The tissue reaction observed in the different experimental time intervals for this group was generally similar to the reaction observed in the group where the biomembrane was used to fill the bone defect. The presence of an inflammatory infiltrate of moderate amplitude and the characteristics of linear closure of the bone defect between the two experimental groups were also similar. The time interval of 7 days was characterized by formation of new bone tissue, with several young blood vessels along the defect area. Macrophages phagocytizing residues of the scaffold were also detected at this site (Fig. 3b). At 15 days, a more compact mineralized tissue was observed, with a greater number of osteogenic cells in comparison with the previous time interval (Fig. 4c). However, inflammatory infiltrates of moderate amplitude and necrotic residues close to the area of the experimental defect were frequently seen events in this time interval; which persisted until the final time interval of analysis (30 days) (Fig. 4d). Moreover, in this last time interval of analysis, the occurrence of continuous formation of a thick cortical bone tissue was observed, with fewer medullar spaces in comparison with the previous time intervals and morphological characteristics similar to the bone close to the experimental defect (Fig. 5b).

Blood Clot (Negative Control)

The tissue reaction observed for this group at 7 days was characterized by the presence of a discrete inflammatory infiltrate and formation of a tissue with thinner bone trabeculae (Fig. 3c). At 15- and 30-day-periods, the formation of a new bone tissue presented evolution similar to the one observed in the group where the biomembrane was used for bone defect filling. A larger quantity of bone trabeculae with lamellar arrangement was also noted in these two periods of analysis. The inflammatory infiltrate remained discrete during the course of the experimental times and practically no foreign body reaction was observed along the period of analysis (Fig. 5c).

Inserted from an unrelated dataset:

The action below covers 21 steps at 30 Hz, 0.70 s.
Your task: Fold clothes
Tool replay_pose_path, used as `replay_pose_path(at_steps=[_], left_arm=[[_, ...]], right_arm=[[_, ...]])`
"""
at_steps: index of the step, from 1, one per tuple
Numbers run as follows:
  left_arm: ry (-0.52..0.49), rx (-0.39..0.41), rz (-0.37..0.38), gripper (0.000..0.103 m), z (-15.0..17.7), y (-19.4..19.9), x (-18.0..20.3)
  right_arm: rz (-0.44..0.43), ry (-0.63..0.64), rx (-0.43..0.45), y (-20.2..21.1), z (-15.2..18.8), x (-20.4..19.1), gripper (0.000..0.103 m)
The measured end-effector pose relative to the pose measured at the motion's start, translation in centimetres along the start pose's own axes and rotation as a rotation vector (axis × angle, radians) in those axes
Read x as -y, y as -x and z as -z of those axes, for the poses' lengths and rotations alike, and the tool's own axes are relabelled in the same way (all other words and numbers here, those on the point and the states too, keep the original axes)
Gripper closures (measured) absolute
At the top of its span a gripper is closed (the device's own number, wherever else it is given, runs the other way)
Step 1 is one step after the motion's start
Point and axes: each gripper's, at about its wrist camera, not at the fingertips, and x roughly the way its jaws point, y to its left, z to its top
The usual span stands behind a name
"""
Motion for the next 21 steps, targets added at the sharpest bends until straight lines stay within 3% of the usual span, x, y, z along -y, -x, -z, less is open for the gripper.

Autologous Bone (Positive Control)

As the experimental defect in this group was filled with autologous bone, over the course of the time intervals of analysis, linear closure could be observed in the space between the grafted bone and defect margin, with the formation of a more irregular mineralized tissue, however, with a morphology similar to the adjacent bone tissue. In the initial time interval of analysis (7 days), there was an inflammatory infiltrate of moderate amplitude, with predominance of polymorphous and mononuclear cells (Fig. 3d). However, along the time intervals (15 and 30 days), significant reduction was observed in the amplitude of the inflammatory infiltrate, with no foreign body reaction in the site of the bone defect (Fig. 5d).

Statistical Analysis - Inflammation

The mean values for the rate of inflammation and their statistical comparison are in Table 3.

There was no significant difference when the experimental time intervals (7, 15 and 30 days) were compared, irrespective of the analyzed group (p>0.05). The biomembrane group presented greater inflammatory response at 15 days, with significant difference to the group in which the autologous bone was grafted (p<0.05). In the other time intervals, there were no significant differences among groups (p>0.05).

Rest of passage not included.